Filth and Betty wanted no children and had none. Their marriage was companionable and happy in its fashion but almost entirely devoid of passion: "He had not shared a bed with Betty for over thirty years. Double beds were for the bourgeoisie. Sex had never been a great success. They had never discussed it." Yet now, after her death, Filth is consumed by lust, by "memory and desire." Longings reawaken, longings so far in his past that he had forgotten their existence. He discovers that there's "too much litter in old brains" and that much of it can't just be swept away. Not merely are there this unbidden lust and these painful memories more than three-quarters of a century old, there are other memories as well: his beloved school-days' friend Pat Ingoldby, killed in World War II before reaching his 20th birthday; Pat's strangely alluring cousin Isobel, who years ago entangled Filth in a complicated relationship; his own equally strange cousins, Babs and Claire, each of whom feels a powerful attraction to him; his old headmaster, known only as "Sir," whose discipline and wit helped rescue him from the damage done by his father; his archenemy back in Hong Kong, Terry Veneering, who "was all that was wrong with the British masters of this divine Colony -- jumped-up, arrogant, blustering, loud, cynical and common. And far too good at games."

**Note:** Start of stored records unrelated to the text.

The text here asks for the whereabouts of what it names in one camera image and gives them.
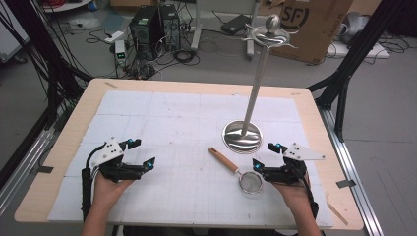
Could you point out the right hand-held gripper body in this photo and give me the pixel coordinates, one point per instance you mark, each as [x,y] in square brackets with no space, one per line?
[288,172]

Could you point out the black metal frame strut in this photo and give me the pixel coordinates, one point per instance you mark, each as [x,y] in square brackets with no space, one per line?
[354,55]
[42,59]

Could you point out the brown cardboard box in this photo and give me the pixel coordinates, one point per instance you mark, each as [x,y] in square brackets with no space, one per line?
[314,31]

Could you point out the white flat board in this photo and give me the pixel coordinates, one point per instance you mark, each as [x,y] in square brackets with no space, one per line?
[359,49]

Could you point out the black tape piece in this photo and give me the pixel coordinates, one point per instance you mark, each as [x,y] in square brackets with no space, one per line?
[44,169]
[345,183]

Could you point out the white stand leg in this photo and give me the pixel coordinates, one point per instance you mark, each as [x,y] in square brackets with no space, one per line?
[196,28]
[251,36]

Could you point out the grey bag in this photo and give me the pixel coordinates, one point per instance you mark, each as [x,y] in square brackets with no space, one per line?
[355,25]

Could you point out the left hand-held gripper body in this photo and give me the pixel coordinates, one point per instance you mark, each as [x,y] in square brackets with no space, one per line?
[109,154]

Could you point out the person's right hand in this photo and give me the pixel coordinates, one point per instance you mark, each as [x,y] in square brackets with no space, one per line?
[293,195]

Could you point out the person's left hand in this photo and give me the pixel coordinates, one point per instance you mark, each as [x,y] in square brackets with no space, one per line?
[106,191]

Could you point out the aluminium rail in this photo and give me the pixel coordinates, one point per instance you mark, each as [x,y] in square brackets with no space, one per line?
[26,164]
[350,170]

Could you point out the slim black computer tower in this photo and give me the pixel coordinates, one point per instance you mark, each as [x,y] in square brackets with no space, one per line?
[170,26]

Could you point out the white grid mat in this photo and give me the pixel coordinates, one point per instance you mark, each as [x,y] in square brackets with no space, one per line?
[183,109]

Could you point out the thin wooden stick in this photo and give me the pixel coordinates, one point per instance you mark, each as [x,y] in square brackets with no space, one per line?
[337,213]

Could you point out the large black computer tower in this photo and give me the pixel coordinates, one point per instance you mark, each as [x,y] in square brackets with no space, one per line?
[146,31]

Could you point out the black flat laptop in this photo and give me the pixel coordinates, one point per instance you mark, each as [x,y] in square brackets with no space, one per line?
[234,24]

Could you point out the small device with green light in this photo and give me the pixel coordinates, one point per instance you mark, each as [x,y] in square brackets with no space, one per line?
[120,52]

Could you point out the white power strip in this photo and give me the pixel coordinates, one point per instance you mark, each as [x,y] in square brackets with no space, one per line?
[113,36]

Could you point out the steel utensil hanging stand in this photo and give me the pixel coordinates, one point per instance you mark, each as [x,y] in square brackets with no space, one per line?
[253,96]

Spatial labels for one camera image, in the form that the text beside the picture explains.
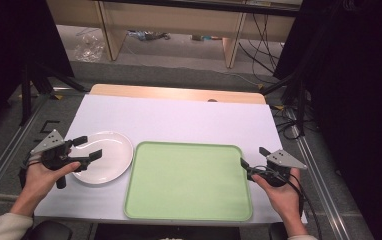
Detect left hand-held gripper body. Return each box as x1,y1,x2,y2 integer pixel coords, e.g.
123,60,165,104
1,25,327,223
29,129,89,190

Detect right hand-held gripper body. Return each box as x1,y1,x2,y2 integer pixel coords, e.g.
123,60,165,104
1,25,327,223
247,148,309,188

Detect white plate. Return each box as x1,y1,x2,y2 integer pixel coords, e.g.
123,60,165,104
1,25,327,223
66,130,135,186

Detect person's left hand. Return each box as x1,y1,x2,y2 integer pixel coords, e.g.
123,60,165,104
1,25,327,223
10,160,82,216

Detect person's right hand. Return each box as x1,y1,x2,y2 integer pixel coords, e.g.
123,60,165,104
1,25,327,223
250,167,309,238

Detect green tray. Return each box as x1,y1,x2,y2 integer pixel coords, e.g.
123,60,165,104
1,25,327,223
123,140,254,222

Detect black metal stand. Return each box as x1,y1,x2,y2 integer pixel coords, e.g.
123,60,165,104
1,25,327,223
261,72,310,137
18,62,88,127

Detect black chair seat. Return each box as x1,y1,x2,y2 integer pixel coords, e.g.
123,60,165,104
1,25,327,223
25,219,74,240

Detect white table sheet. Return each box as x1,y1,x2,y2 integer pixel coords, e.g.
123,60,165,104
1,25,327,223
33,93,309,225

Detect clear plastic bag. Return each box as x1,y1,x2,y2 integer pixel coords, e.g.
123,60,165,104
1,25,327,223
73,30,106,63

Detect wooden table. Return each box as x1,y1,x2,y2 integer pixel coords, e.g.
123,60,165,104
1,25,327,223
88,83,267,105

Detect dark curtain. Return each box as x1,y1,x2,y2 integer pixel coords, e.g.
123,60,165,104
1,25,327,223
0,0,76,148
272,0,382,240

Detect bluish clutter under desk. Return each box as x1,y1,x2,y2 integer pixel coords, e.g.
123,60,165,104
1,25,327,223
126,29,172,42

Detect beige wooden desk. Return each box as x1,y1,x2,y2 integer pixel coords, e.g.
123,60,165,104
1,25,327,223
46,0,297,70

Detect black cable bundle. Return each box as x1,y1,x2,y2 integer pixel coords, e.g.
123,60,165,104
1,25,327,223
271,102,307,141

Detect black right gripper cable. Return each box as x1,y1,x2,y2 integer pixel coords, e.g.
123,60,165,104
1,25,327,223
254,164,324,240

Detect aluminium rail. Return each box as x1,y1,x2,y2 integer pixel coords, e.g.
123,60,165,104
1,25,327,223
284,108,358,240
0,95,52,209

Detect black floor cables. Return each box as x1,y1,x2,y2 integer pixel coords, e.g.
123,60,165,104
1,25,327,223
238,12,282,85

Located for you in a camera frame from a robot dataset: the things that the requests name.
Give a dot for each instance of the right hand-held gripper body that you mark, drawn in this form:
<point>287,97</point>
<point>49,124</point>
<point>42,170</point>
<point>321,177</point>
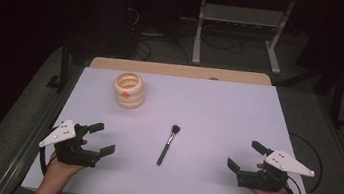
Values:
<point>263,179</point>

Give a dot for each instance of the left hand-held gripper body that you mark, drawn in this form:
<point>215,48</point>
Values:
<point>75,155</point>

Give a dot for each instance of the cream ribbed brush holder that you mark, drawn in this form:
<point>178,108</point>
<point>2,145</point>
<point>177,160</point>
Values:
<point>128,91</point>

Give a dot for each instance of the black makeup brush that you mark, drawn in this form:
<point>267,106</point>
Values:
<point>166,146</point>

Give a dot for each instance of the person's left hand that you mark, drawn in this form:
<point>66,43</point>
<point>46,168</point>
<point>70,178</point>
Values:
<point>63,169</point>

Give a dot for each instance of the white table board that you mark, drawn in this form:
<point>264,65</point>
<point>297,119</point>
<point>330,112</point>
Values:
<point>197,120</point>

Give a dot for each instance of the black metal stand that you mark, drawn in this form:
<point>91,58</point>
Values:
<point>338,98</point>
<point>63,66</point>

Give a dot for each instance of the wooden table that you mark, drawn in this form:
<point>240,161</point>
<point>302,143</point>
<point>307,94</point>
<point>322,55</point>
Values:
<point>180,70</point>

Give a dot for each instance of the white metal stand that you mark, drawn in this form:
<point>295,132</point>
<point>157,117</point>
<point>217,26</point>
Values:
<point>243,15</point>

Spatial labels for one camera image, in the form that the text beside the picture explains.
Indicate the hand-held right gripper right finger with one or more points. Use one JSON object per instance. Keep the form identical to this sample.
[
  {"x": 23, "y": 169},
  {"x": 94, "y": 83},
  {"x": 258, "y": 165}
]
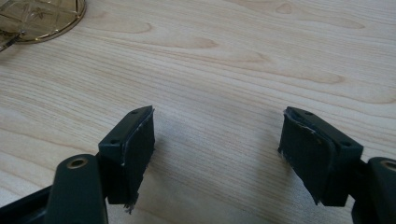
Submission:
[{"x": 314, "y": 155}]

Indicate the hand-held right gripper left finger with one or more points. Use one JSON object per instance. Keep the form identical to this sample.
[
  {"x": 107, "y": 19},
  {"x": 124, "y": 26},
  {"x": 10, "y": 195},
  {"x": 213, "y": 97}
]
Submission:
[{"x": 130, "y": 155}]

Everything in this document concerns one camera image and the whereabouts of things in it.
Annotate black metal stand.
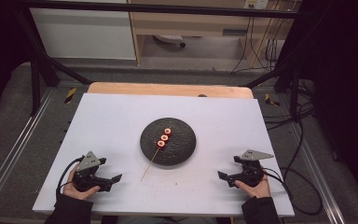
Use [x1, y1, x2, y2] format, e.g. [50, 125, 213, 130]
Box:
[12, 6, 92, 117]
[245, 8, 311, 123]

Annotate hand-held gripper cable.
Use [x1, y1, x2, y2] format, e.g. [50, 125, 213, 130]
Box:
[55, 156, 85, 206]
[260, 167, 324, 217]

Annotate white cabinet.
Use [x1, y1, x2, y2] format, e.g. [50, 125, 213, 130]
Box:
[29, 7, 137, 61]

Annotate black floor cables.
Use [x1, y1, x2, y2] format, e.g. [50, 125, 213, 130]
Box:
[262, 78, 317, 132]

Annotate right hand-held gripper cable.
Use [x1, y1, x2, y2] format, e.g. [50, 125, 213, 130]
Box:
[260, 167, 324, 217]

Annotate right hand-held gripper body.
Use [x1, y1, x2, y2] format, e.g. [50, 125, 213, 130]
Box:
[241, 149, 274, 189]

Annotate person's left hand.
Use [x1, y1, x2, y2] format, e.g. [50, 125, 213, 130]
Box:
[62, 162, 102, 201]

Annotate left hand-held gripper cable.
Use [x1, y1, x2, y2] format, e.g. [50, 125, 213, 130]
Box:
[55, 156, 85, 206]

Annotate person's right hand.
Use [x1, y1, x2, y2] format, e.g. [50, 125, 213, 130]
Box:
[234, 169, 271, 199]

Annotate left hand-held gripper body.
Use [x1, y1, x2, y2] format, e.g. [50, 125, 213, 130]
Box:
[72, 150, 103, 193]

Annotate white board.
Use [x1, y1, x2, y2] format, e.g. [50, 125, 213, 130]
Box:
[32, 92, 296, 217]

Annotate wooden table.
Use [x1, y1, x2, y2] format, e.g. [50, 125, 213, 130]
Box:
[87, 81, 255, 100]

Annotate white chair base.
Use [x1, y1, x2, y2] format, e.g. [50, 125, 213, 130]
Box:
[153, 35, 186, 49]

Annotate bamboo skewer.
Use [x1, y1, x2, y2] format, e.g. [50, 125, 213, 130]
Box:
[140, 125, 172, 182]

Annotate light wooden desk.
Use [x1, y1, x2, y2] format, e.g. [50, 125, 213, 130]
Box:
[127, 0, 296, 68]

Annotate hanging black cables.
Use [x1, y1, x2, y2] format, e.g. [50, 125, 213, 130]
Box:
[231, 15, 282, 74]

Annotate black round plate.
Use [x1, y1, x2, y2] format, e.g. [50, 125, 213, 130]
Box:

Now, to Filth's horror, Veneering appears almost literally at his doorstep in Dorset, living in the house next door. To be sure, plenty of space separates them and they do not have to see each other, but of course they do, with consequences that astonish Filth. They are two old agents of empire, cast ashore together in the most unlikely of places as the empire breathes its very last.
Gamely, Filth struggles to retain his presence of mind and his dignity. "All my life," he says, "from my early childhood, I have been left, or dumped, or separated by death, from everyone I loved or who cared for me," and now "I am old, forgotten and dying alone." Yet even as the light begins to flicker out, he does something foolhardy and brave, something that takes him, just in time, to the one part of the world he genuinely and deeply loves. It closes this lovely, humane book on exactly the right note.